At a kitchen table somewhere in America, a seventh grader is doing her math homework. She works through a set of problems on paper, one by one, entering the answers into a computer program that instantly tells her whether those answers are correct. When she gets a problem wrong, the computer may offer a hint, it may explain the math behind the problem, or it may walk her through the problem, step by step (a process called scaffolding).
The next morning, when she takes her seat in class, her teacher has already viewed a report that shows how she and her 22 classmates did on the previous night’s work. Seeing that nearly everyone struggled with the same two problems, the teacher will take the time to discuss the underlying concepts of those problems before launching into a new lesson.

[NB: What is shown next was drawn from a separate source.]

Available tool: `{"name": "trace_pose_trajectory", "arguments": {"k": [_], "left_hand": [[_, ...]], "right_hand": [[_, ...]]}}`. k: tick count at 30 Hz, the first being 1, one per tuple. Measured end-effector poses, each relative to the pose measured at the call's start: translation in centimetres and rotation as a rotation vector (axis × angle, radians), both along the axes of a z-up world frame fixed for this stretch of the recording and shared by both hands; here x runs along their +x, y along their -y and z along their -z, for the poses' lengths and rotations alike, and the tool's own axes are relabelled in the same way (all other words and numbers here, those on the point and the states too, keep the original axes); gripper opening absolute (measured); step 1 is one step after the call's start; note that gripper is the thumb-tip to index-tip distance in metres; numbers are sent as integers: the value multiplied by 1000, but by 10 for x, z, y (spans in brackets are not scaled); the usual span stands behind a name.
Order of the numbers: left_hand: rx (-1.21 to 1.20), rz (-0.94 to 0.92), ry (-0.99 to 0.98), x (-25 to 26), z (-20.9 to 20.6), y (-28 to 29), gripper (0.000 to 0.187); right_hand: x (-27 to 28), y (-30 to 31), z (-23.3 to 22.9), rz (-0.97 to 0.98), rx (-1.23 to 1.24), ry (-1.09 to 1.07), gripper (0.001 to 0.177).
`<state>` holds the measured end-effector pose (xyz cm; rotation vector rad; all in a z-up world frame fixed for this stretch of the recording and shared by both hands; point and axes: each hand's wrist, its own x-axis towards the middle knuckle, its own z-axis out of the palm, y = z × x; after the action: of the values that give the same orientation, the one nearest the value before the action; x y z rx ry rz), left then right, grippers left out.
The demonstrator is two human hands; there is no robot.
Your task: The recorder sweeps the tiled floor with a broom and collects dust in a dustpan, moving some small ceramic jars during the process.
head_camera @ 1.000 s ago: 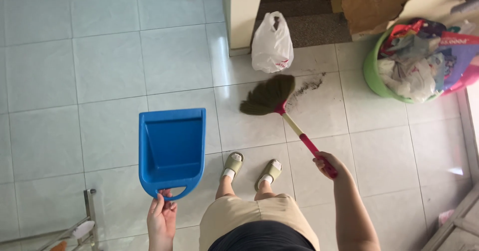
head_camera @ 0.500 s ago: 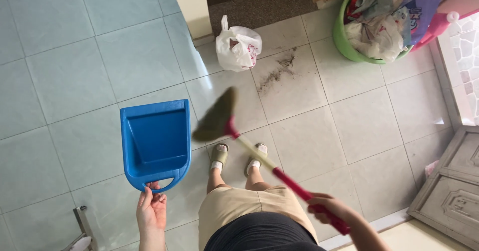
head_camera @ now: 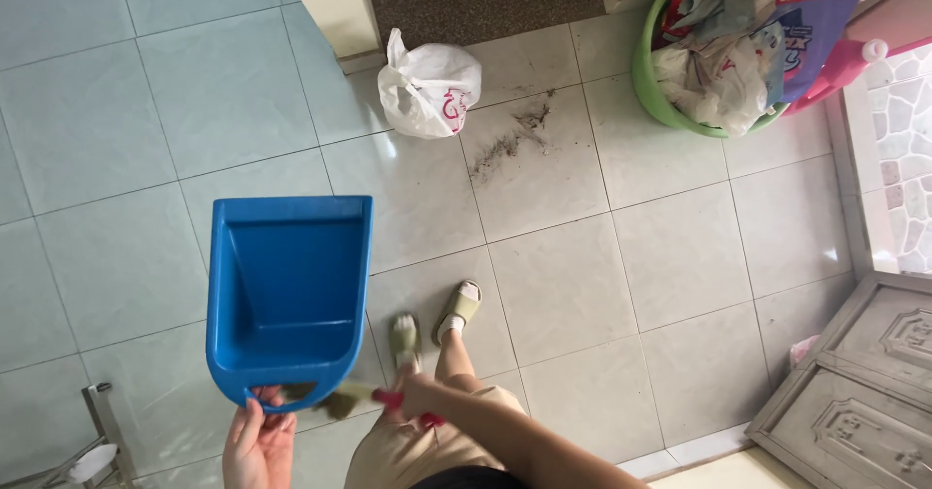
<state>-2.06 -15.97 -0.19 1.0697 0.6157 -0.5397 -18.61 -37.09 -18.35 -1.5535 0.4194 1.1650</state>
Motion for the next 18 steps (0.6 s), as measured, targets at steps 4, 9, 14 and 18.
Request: {"name": "trace_pose_trajectory", "arguments": {"k": [4, 9, 14, 18], "left_hand": [[211, 20, -57, -9, -10, -20, 28], [213, -41, -28, -11, -3, -47, 26], [172, -96, 14, 2, -20, -28, 24], [98, -152, 23, 18, 0, -27, 20]], "right_hand": [[-72, 128, 17, 392, -11, -244, 52], [-147, 299, -69, 611, -179, -396, 53], [-159, 375, -109, 700, -348, -397, 53], [-147, 378, -122, 799, -481, -330, 55]]}}
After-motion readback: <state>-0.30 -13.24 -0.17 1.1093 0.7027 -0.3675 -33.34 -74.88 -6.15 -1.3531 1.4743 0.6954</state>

These scenarios may not seem revolutionary, but they represent a significant upgrade in the way middle-school math instruction has traditionally unfolded, with students completing homework largely unaware of whether their answers are right—or why they may be wrong—and teachers not fully tapped into what their charges have and have not mastered. The key difference for students and teachers is simple: feedback. When students get immediate feedback and help, they learn more. When teachers get feedback on the performance of the whole class, they can focus their efforts where it is most needed.

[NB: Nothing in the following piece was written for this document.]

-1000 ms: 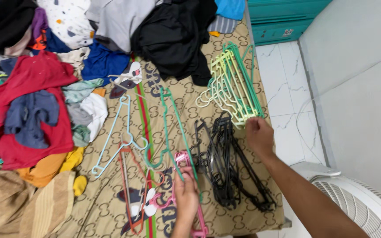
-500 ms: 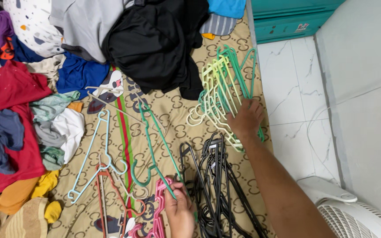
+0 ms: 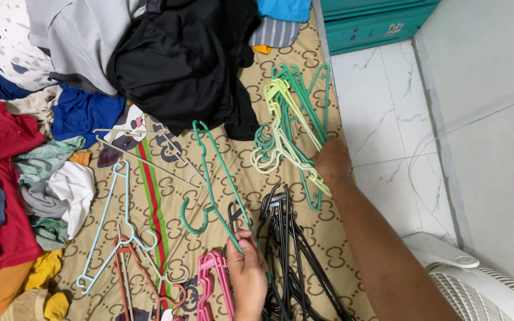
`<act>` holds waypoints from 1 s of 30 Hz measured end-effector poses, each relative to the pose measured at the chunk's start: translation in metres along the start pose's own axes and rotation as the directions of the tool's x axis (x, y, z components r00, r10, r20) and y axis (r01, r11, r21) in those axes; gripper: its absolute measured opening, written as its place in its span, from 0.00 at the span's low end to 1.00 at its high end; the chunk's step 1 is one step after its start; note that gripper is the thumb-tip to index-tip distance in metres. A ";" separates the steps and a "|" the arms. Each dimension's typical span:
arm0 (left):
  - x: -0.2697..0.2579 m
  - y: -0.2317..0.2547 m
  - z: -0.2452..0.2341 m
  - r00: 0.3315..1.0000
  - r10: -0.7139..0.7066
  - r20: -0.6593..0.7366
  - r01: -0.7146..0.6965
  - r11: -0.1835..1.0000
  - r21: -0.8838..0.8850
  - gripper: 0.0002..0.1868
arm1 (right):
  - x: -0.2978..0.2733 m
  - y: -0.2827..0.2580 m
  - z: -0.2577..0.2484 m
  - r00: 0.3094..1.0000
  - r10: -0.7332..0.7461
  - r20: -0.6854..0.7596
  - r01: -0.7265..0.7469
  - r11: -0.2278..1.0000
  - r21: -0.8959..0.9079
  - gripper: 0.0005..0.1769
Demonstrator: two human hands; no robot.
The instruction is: The person sorts a pile of mixed clothing items on a bed, folding and stacking them into a neat pile. They then gather a large number of plastic hangers of various colors, separating them by color and stacking them into organized bundles.
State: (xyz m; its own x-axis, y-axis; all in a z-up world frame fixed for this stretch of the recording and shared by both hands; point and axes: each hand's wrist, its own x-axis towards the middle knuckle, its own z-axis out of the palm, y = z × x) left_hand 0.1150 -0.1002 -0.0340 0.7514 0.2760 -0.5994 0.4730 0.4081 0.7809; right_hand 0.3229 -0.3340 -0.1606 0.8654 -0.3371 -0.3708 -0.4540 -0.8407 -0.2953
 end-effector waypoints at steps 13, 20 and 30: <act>0.065 -0.016 0.033 0.985 0.142 0.094 -0.163 0.944 0.286 0.16 | -0.011 0.053 -0.058 0.985 0.017 0.170 -0.119 0.785 0.609 0.22; 0.119 -0.063 0.109 0.961 0.107 0.254 -0.149 0.977 0.153 0.14 | -0.036 0.078 -0.093 0.943 -0.064 0.327 -0.282 0.366 0.887 0.15; 0.145 -0.084 0.157 0.926 0.204 0.318 -0.272 0.944 0.188 0.17 | -0.042 0.025 -0.063 0.941 -0.169 0.293 -0.156 0.549 0.821 0.19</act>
State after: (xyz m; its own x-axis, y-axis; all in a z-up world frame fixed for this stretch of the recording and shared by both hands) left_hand 0.2561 -0.2308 -0.1585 0.9384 0.0620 -0.3400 0.3284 0.1468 0.9331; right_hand 0.2890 -0.3681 -0.0967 0.8292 -0.0510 -0.5566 -0.5589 -0.0608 -0.8270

Providing immediate and constructive feedback is one of the guiding principles behind the learning platform that made those scenarios possible. Known as ASSISTments, it has been developed over the course of nearly two decades by a couple who first met when they were middle school teachers: Neil Heffernan, William Smith Dean’s Professor of Computer Science and director of WPI’s Learning Sciences and Technology program, and Cristina Heffernan, who directs the ASSISTments Foundation, a nonprofit formed in 2019 to scale up and expand the platform.